REQUIRED WORK:
An exact transcription of all the data is required; the pictures are to be left out.

STORED DATA:
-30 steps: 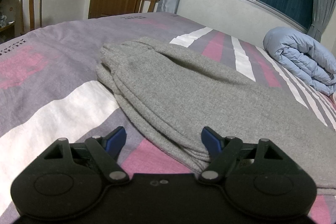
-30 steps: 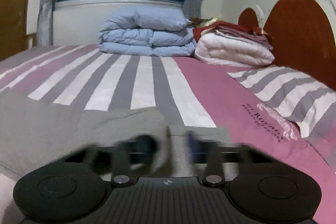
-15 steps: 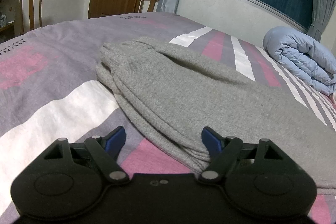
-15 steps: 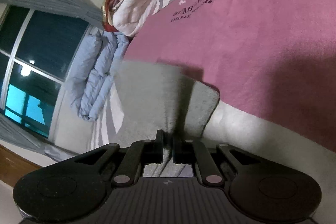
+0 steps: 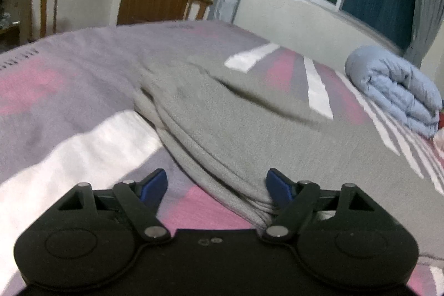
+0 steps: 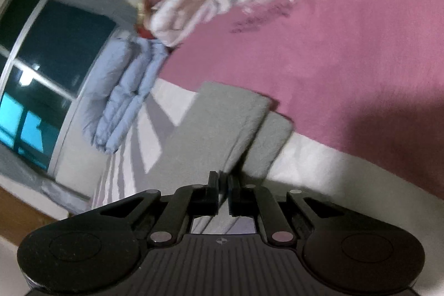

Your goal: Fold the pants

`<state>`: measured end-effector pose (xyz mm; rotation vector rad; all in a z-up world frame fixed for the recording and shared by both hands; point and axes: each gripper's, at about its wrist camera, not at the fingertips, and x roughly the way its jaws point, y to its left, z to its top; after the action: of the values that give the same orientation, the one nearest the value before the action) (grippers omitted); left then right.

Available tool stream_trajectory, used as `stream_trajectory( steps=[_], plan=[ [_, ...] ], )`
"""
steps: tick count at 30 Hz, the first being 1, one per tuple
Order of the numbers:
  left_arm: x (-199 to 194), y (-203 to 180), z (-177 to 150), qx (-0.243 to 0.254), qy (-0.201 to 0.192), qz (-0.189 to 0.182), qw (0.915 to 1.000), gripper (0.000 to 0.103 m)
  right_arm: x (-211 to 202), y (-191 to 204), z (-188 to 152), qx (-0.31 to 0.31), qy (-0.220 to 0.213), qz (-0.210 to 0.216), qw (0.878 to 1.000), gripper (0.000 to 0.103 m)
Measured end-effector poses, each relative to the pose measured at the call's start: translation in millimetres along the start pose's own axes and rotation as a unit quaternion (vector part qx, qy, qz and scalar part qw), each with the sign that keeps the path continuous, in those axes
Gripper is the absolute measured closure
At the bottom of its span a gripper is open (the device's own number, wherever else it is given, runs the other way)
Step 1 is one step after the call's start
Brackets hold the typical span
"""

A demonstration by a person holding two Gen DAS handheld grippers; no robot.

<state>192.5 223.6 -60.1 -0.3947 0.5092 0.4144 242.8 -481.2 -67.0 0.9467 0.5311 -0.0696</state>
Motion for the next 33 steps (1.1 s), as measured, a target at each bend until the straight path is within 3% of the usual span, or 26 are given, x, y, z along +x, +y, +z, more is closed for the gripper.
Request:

TASK ANSWER:
-30 steps: 
-30 steps: 
-15 steps: 
-15 steps: 
+0 steps: 
+0 steps: 

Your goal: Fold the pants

`<state>`: measured end-effector pose (xyz mm; rotation vector rad; all in a z-up world frame fixed for the recording and shared by both hands; point and axes: each gripper's, at about its wrist camera, not at the fingertips, and x roughly the way its jaws point, y to its left, z to its top; after the action: of the values that give the same orientation, the one nearest the value before the action) (grippers omitted); left then right.

Available tool stream_trajectory, used as `stream_trajectory( steps=[_], plan=[ [_, ...] ], )`
"""
steps: tick count at 30 Hz, the first being 1, one per tuple
Order of the numbers:
  left_arm: x (-199 to 194), y (-203 to 180), z (-177 to 150), qx (-0.243 to 0.254), qy (-0.201 to 0.192), qz (-0.189 to 0.182), qw (0.915 to 1.000), gripper (0.000 to 0.103 m)
  right_arm: x (-211 to 202), y (-191 to 204), z (-188 to 152), qx (-0.31 to 0.31), qy (-0.220 to 0.213), qz (-0.210 to 0.216), qw (0.878 to 1.000), gripper (0.000 to 0.103 m)
Measured end-effector poses, each relative to the pose measured at the call's start: translation in millimetres along the start pose's own axes and rotation as a unit quaternion (vector part qx, qy, qz and scalar part qw), each with the sign that keeps the path continuous, in those axes
Gripper is the absolute measured closure
At the bottom of its span a gripper is open (the device's own number, wherever else it is given, runs the other way)
Step 1 is one step after the call's start
Brackets hold the typical span
"""

A demonstration by a person holding two Gen DAS handheld grippers; no robot.

<state>192.5 223.6 -60.1 -0.3947 0.5092 0.4144 242.8 -481.2 -67.0 0.9467 0.5311 -0.0696</state>
Motion for the next 33 steps (1.1 s), as measured, a target at each bend until the straight path is within 3% of the usual span, or 26 are given, x, y, z along +x, +y, +z, more is closed for the gripper.
Request:

This brings the exercise to completion.